Assume you have a variable $X$ that can take a big number of values (bins), say $2^{32}$, for example a 32-bits random number generator.
Assume you want to find an estimate of the (discrete) entropy of $X$ based on a sample of independent values. Standard estimation requires that you can estimate the probability $p(X=x)$ for all $2^{32}$ bins. Thus you need several samples per bin $x$: more than $2^{32}$ samples.
This does not work if you have (much) fewer samples. Assume $X$ is uniformly distributed in all $2^{32}$ bins (perfect random generator). You have a sample of $2^{20}$ values. Since most values appear only once in the sample, the (naive) estimate of the entropy would be:
$$h\approx\sum_{2^{20}\text{ times}} -log_2\left(\frac{1}{2^{20}}\right)\frac{1}{2^{20}}\approx 20$$
It's very far from true entropy 32.
I wonder if there is still a way to do with much fewer than $2^{32}$ samples possibly with additional theoretical assumptions.

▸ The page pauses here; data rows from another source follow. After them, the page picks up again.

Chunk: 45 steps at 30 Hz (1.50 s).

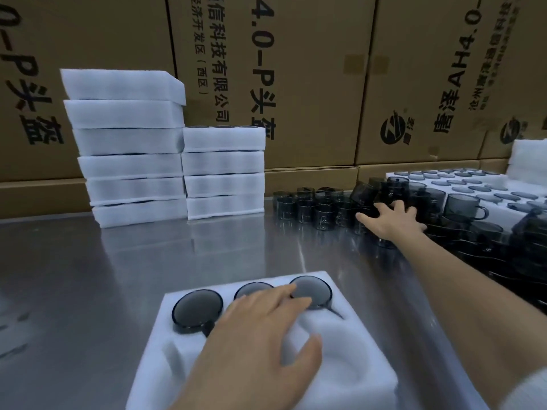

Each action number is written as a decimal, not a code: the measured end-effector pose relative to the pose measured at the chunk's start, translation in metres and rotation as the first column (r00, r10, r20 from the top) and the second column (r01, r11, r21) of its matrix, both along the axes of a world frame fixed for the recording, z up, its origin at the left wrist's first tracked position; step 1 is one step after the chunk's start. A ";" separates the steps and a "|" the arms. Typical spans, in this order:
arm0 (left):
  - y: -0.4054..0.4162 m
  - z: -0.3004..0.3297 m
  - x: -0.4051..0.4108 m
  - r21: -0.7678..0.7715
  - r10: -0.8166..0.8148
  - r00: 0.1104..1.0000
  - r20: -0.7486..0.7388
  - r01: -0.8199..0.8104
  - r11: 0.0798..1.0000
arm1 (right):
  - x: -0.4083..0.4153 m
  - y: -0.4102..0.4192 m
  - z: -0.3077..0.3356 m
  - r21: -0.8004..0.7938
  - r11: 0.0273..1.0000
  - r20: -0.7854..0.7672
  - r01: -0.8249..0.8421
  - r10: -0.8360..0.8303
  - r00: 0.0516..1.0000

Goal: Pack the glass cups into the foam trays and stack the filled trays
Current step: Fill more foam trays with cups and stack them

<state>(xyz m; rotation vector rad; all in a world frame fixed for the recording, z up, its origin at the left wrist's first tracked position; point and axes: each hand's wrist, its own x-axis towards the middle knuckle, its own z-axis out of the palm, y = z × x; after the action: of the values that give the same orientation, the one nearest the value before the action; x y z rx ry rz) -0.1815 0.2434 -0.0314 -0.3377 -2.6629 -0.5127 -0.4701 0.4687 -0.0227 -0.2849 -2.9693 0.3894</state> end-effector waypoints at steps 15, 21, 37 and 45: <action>-0.002 0.000 -0.004 -0.059 0.050 0.988 0.150 -0.041 0.997 | -0.003 -0.011 -0.011 0.112 0.993 0.026 -0.036 0.034 0.999; -0.006 -0.001 0.002 0.022 -0.033 0.989 0.142 0.030 0.999 | 0.036 -0.023 -0.014 0.103 0.987 -0.013 -0.124 0.126 0.992; -0.005 0.007 0.016 0.001 -0.022 0.975 0.221 0.023 1.000 | 0.146 -0.061 -0.017 0.098 0.952 -0.051 -0.289 0.295 0.954; -0.017 0.011 0.038 0.006 -0.038 0.971 0.235 0.038 0.999 | 0.173 -0.064 -0.011 0.020 0.909 0.065 -0.415 0.413 0.908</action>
<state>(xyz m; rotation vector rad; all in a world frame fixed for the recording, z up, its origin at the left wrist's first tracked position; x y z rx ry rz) -0.1435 0.2268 -0.0206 -0.3473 -2.8893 -0.5998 -0.2975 0.4043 -0.0335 0.3555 -3.0779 0.3780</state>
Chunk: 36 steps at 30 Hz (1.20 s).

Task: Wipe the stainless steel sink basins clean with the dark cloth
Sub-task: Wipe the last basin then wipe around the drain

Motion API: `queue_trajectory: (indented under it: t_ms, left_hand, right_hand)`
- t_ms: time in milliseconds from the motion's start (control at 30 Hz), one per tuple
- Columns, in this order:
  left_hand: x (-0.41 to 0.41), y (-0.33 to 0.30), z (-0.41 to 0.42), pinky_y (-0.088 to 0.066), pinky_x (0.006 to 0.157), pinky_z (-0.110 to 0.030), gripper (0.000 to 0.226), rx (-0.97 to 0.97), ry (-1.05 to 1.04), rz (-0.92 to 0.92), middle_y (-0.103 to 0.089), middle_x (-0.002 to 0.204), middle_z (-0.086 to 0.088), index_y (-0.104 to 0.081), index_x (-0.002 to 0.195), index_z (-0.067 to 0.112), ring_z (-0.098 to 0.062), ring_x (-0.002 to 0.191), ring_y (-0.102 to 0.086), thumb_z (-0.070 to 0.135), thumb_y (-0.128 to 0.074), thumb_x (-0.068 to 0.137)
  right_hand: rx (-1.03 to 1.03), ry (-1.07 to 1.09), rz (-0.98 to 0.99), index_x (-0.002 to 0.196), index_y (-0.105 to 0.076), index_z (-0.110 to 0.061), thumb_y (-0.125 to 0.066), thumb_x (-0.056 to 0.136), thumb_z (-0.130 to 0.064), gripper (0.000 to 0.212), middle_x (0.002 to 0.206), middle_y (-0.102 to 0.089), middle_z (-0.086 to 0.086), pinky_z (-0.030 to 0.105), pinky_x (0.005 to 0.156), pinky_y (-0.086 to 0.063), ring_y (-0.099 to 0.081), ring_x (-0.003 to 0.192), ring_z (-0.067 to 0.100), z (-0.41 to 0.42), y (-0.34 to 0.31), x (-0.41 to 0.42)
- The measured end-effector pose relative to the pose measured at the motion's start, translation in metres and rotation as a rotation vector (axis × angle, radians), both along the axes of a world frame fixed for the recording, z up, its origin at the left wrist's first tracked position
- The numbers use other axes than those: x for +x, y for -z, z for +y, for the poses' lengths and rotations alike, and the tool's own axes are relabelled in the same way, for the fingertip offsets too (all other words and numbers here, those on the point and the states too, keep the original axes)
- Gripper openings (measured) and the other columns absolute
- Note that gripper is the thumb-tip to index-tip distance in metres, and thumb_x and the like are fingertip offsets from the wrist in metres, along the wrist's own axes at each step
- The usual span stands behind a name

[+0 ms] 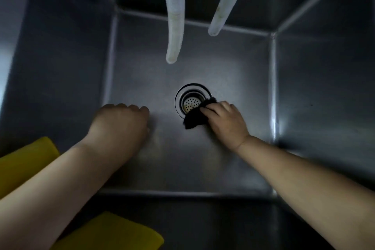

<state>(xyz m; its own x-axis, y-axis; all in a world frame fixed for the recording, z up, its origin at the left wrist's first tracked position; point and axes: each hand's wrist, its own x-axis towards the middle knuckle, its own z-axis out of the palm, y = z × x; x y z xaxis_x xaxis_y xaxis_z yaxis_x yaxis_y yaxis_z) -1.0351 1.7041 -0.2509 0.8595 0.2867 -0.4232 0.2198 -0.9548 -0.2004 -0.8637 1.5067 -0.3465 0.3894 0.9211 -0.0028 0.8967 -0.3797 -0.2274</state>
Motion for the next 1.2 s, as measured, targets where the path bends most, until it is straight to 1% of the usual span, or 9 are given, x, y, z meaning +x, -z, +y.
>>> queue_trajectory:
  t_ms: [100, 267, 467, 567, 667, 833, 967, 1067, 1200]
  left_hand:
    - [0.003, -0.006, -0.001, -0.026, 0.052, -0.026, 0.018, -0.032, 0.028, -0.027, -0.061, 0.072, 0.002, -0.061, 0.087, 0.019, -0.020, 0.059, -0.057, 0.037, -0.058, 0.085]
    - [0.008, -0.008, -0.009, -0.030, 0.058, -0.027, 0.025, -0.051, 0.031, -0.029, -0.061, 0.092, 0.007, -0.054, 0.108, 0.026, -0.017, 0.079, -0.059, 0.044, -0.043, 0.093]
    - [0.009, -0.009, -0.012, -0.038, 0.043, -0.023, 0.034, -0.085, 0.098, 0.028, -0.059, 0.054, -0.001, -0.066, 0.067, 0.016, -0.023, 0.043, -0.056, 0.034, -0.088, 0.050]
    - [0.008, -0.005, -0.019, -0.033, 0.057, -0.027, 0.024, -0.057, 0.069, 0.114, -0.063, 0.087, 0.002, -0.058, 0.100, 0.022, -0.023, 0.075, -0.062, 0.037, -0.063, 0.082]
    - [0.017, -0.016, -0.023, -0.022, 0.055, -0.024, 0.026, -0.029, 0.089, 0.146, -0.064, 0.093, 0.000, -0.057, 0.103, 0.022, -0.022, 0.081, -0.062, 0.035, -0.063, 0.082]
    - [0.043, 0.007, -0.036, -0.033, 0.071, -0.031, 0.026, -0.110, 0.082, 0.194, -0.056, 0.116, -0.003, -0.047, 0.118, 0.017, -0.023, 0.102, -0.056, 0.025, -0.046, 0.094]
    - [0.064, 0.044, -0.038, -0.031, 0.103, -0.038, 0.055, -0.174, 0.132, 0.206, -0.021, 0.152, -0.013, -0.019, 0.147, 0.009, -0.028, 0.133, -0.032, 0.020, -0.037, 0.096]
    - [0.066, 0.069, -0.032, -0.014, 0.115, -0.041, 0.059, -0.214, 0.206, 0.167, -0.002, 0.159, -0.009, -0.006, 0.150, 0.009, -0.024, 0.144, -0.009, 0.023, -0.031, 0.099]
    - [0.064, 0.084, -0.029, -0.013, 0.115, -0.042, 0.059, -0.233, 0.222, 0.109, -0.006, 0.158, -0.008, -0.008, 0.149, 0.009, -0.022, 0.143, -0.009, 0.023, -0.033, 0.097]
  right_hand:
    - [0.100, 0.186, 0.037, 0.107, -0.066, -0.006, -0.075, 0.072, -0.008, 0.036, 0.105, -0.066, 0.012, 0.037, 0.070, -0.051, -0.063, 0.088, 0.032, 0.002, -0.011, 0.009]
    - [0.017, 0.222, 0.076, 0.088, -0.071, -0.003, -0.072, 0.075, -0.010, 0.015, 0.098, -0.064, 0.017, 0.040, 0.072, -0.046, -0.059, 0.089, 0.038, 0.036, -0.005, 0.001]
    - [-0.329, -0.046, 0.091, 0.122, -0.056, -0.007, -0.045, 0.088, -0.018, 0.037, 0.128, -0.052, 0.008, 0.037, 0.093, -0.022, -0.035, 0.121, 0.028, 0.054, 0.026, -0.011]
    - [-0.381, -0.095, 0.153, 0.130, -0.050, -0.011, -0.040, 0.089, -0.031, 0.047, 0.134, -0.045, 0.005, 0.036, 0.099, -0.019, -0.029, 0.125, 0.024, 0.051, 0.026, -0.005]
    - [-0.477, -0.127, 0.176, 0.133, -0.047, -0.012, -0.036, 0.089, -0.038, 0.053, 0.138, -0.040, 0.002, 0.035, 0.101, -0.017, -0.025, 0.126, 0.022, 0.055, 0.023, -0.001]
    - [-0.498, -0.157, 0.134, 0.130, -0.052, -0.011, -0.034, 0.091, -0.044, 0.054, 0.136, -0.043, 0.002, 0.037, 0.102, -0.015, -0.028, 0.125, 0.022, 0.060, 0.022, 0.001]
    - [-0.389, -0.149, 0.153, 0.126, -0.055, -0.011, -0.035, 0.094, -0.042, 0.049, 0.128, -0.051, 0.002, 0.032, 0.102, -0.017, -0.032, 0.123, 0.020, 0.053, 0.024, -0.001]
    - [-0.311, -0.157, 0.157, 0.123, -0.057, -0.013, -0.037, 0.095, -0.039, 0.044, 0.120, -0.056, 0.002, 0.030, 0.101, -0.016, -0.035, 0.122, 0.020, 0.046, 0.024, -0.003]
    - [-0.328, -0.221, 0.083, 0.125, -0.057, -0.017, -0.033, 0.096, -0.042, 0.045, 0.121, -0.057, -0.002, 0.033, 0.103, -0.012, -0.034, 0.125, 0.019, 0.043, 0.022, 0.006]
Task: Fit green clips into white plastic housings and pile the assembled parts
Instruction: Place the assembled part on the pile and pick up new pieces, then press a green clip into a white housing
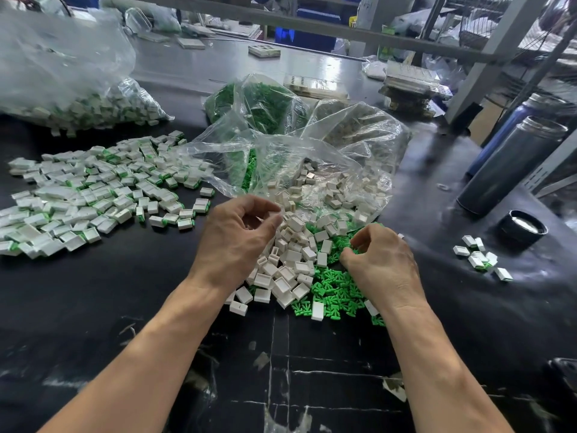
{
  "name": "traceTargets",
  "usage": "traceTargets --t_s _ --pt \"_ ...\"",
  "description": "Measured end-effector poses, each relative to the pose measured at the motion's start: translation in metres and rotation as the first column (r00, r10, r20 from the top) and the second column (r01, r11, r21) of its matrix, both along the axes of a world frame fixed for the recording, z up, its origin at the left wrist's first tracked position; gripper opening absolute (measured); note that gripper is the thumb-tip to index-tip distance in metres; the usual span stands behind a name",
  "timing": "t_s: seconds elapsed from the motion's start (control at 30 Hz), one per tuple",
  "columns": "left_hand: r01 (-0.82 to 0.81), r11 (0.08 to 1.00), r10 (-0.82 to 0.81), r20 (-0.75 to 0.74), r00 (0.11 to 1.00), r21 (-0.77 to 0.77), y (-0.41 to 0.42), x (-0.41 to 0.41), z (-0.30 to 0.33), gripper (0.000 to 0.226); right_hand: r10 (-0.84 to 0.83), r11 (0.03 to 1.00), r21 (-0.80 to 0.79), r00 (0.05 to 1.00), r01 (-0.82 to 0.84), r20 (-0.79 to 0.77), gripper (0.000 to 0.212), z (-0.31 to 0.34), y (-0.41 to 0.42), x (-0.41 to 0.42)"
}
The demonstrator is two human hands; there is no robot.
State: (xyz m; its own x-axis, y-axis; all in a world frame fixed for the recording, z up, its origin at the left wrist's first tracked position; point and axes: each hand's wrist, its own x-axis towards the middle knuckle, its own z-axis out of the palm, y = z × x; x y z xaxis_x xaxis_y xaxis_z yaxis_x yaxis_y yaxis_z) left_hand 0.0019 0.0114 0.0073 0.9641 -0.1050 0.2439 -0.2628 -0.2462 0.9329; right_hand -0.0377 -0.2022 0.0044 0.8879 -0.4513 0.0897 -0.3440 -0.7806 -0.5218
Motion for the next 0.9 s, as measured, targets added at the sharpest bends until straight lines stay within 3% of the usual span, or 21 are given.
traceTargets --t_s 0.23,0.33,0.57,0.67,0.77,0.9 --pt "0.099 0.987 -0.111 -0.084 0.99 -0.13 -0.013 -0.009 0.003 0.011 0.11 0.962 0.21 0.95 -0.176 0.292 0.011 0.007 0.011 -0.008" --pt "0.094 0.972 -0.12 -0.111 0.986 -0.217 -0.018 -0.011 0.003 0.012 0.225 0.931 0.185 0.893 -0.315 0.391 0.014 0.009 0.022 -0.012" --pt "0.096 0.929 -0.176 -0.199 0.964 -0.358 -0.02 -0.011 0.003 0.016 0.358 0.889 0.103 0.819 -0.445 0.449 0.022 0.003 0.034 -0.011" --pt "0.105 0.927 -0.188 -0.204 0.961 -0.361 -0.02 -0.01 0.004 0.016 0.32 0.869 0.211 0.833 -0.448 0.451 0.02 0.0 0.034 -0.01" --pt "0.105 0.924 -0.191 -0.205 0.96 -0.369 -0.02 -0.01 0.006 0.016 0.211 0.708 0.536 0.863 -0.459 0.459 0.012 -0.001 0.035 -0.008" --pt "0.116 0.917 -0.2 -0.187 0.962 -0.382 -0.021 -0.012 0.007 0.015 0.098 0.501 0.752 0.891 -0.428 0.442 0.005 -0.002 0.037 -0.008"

For example, if you assume $X$ is uniform on a subset of $m$ of all $2^{32}$ bins (entropy is then $\log_2(m)$), the average number of coincidences (number of lines whose value appears a least twice in the sample) for a sample of size $n$ is approximatively $k=\frac{n^2}{m}$ (mean) when $n$ is quite smaller than $m$.
Thus maybe $log_2(\frac{n^2}{k})$ could be used as an estimate for the entropy. You would need $n^2$ to be only several times bigger than $m$ which requires a small $n$.
I wonder if there are any ideas in this direction? Or is it definitely something believed to be impossible?